Bos Pengusaha Ungkap Borok RI Bisa Deflasi 5 Bulan Beruntun

Martyasari Rizky, CNBC Indonesia
Rabu, 09/10/2024 18:05 WIB
Foto: Ketua Umum Hippindo Budihardjo Iduansjah saat ditemui di Hotel Santika ICE BSD City, Tangerang, Banten, Rabu (9/10/2024). (CNBC Indonesia/ Martyasari Rizky)

Tangerang, CNBC Indonesia - Ketua Umum Himpunan Peritel dan Penyewa Pusat Perbelanjaan Indonesia (Hippindo), Budihardjo Iduansjah menyebut deflasi yang terjadi selama 5 bulan berturut-turut ini bukan saja disebabkan oleh daya beli masyarakat yang berkurang, melainkan banyak masyarakat yang kabur berbelanja ke luar negeri sampai dengan membeli barang impor murah.

Ia tak menampik bahwa omzet dari Food and Beverages (FnB) di September 2024 memang terjadi penurunan, yakni turun 3%. Sementara omzet dari fesyen, seperti pakaian dan alas kaki turun 5%.

"Artinya, dari survei Hippindo, ini masih belum bisa kita definisikan terjadi penurunan daya beli yang sangat drastis. Jadi kalau kami sampaikan, ini mungkin ada yang (beralih) ke online. Banyak yang saya tanya juga ke teman-teman fesyen, mereka jualan ke online-nya naik," kata Budihardjo saat ditemui di Tangerang, Banten, Rabu (9/10/2024).


Dengan beralihnya konsumsi masyarakat di marketplace atau e-commerce, ia mengkhawatirkan justru penjualan impor ilegal yang menggerus pasar tanah air. Untuk itu, menurutnya, pemerintah harus berperan aktif dalam menjaga perdagangan nasional dari serbuan barang impor, khususnya di platform belanja online.

"Jadi sekarang kalau di online-nya isi banyak barang ilegal, itu bahaya. Jadi harus barang-barang yang resmi, makanya kami inisiasi banyak pameran-pameran untuk mendukung yang sifatnya resmi, bisa berjualan legal. Supaya uang beredarnya itu harus dipertahankan di dalam negeri.
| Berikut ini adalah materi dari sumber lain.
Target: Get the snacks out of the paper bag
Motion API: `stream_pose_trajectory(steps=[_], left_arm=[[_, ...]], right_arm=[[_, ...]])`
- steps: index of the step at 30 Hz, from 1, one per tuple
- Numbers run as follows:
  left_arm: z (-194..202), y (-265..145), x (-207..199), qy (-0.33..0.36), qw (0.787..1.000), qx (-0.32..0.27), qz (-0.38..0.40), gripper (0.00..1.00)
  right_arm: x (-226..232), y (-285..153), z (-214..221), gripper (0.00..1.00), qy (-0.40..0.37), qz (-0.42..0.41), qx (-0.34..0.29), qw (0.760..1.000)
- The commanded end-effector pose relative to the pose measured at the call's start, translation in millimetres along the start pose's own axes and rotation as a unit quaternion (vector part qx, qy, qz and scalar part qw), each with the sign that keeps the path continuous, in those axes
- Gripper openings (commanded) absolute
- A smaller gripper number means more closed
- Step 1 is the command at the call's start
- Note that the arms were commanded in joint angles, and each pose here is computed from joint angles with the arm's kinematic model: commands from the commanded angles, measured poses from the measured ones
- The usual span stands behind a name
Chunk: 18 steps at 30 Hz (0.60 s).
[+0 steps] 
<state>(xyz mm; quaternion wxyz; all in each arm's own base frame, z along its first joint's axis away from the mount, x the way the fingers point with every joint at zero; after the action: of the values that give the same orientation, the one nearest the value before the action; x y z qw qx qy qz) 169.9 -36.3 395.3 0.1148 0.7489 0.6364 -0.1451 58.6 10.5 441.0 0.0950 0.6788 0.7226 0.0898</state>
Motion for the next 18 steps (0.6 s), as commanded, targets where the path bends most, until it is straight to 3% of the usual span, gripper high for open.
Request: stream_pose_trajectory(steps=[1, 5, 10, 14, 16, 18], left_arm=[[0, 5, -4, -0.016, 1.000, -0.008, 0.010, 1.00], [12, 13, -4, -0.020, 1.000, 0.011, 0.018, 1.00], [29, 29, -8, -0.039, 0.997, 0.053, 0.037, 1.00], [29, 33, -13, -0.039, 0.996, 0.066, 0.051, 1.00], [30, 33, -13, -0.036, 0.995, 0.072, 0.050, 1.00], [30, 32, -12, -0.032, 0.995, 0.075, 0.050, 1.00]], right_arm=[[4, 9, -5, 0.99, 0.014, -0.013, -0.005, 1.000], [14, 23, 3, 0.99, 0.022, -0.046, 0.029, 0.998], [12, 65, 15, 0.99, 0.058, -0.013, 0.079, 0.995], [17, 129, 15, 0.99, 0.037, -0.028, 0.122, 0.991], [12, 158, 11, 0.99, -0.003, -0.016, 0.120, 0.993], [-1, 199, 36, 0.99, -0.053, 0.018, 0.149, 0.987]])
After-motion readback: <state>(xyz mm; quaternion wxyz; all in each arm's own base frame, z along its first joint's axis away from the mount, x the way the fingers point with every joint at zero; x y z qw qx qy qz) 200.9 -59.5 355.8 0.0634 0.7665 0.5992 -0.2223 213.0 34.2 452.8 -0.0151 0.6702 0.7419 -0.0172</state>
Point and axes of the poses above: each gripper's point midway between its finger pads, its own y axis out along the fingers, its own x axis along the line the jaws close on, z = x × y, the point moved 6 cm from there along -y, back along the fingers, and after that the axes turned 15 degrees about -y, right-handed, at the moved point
Contohnya, dengan banyak turis masuk, jangan banyak orang Indonesia belanja ke luar negeri," ucapnya.

Sejalan dengan itu, Budihardjo mengungkapkan bahwa dalam 6 bulan belakangan ini industri ritel di Malaysia mengalami kenaikan signifikan, yakni mencapai double digit, lantaran banyak orang Indonesia yang pergi belanja ke Negeri Jiran tersebut.
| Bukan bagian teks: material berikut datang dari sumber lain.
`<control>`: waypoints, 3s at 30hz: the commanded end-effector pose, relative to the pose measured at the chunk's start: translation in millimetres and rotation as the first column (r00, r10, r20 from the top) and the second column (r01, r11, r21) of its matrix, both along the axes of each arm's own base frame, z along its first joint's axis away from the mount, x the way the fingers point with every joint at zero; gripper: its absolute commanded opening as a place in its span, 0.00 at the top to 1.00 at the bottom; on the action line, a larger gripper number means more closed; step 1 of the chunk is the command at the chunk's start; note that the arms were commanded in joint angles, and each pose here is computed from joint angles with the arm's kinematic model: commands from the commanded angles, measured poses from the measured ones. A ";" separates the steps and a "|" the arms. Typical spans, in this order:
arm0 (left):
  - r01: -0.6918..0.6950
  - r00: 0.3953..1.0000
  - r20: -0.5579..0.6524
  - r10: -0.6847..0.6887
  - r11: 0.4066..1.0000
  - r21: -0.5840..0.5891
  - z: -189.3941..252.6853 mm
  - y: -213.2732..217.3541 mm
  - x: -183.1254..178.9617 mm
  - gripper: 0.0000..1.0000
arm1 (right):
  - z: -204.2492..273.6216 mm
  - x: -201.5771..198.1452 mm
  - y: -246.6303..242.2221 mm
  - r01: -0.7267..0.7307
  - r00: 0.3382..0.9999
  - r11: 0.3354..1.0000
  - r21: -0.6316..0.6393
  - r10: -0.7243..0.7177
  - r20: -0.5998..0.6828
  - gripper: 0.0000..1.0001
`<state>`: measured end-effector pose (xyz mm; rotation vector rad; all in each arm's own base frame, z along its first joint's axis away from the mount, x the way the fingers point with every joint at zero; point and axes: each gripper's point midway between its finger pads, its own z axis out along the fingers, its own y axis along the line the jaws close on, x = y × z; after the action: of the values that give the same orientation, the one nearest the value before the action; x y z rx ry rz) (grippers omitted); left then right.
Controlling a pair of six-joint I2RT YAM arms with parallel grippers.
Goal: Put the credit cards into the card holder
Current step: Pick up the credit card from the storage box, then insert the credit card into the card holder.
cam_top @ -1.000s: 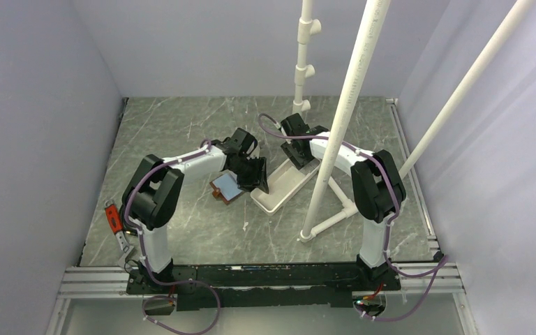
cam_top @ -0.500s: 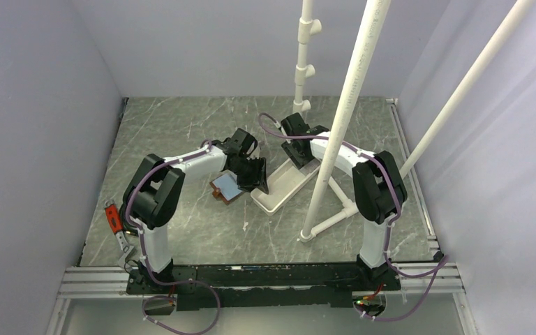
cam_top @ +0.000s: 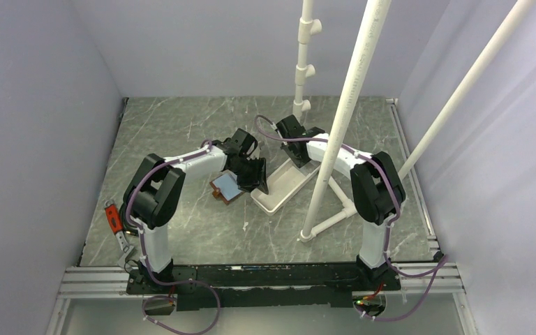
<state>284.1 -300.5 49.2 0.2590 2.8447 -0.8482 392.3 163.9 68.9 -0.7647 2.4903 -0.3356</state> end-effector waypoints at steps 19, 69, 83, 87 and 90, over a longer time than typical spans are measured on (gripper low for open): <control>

"Malaysia lagi bagus (pertumbuhan industri ritelnya). Dalam 6 bulan itu dia peningkatan ritelnya double digit, karena turisnya banyak yang belanja, banyak orang Indonesia belanja di sana. Nah itu yang saya khawatirkan," ungkap dia.

Menurutnya, deflasi yang terjadi selama 5 bulan berturut ini bukan karena daya beli masyarakat yang menurun, tetapi karena uang beredarnya yang memang kabur ke luar negeri, atau banyak masyarakat Indonesia yang justru spending di Malaysia, Thailand, atau bahkan Vietnam, serta China melalui barang impor murahnya.
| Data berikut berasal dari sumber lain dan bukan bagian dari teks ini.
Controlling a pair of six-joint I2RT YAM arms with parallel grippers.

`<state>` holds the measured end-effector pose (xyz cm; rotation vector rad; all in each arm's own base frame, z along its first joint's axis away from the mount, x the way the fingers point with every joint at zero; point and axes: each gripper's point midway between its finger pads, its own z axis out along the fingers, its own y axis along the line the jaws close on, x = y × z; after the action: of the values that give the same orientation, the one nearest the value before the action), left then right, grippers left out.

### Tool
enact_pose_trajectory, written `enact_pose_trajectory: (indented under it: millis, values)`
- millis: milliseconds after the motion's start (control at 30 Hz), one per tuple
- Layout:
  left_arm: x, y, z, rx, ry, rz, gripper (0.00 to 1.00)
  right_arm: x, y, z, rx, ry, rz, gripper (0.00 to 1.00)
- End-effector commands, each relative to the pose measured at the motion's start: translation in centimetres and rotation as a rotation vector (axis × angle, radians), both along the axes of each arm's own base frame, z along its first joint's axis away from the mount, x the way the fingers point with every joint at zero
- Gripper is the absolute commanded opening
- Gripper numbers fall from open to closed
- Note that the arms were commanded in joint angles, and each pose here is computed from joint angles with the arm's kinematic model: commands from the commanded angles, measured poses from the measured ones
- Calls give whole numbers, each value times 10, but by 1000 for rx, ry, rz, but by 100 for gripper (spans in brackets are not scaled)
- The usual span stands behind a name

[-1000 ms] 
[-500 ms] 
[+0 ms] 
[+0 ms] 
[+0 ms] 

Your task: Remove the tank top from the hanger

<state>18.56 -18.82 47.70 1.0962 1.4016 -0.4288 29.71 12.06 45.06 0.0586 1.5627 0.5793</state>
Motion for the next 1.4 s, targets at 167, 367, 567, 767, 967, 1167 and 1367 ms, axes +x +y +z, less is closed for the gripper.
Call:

"Jadi orang Indonesia tuh uangnya di-spending nggak di dalam negeri. Kalau ditanya daya beli turun? Orang Indonesia itu sebenarnya punya tabungan. Katanya kan tabungannya berkurang, tapi kalau dilihat tabungan orang yang Rp5 miliar itu justru meningkat. Kemarin ritel Malaysia laporannya naik 10-11%. Itu yang naik bukan restoran, tapi toko baju seperti Uniqlo. Orang Indonesia beli Uniqlo disana, sedangkan toko di Indonesia turun yang fesyennya," kata Budihardjo.

Foto: Pasar Ciputat pada Rabu (9/10/2024), (CNBC Indonesia/Ferry Sandi)
Pasar Ciputat pada Rabu (9/10/2024), (CNBC Indonesia/Ferry Sandi)

Adapun yang menyebabkan industri fesyen tanah air menurun, dan pada akhirnya banyak orang Indonesia kabur berbelanja ke luar negeri, karena pemerintah dalam membuat regulasi membebani industri tanah air, sehingga untuk industri Tanah Air bisa maju bersaing dengan negara tetangganya menjadi sulit.

"Karena izin impor, kuota impor, pertek (peraturan teknis). Jadi kita turun, kita kalah sama negara luar, merek-merek itu. Malaysianya yang ambil opportunity daripada kebijakan-kebijakan yang melindungi UMKM (Indonesia). Padahal yang di mall kan nggak usah dilindungi, karena orangnya bisa berangkat ke luar negeri. (Sedangkan) yang UMKM itu nggak akan pergi ke luar negeri, itu yang harus dilindungi barang-barang murah yang bal-balan itu loh, itu nggak boleh masuk," tukasnya.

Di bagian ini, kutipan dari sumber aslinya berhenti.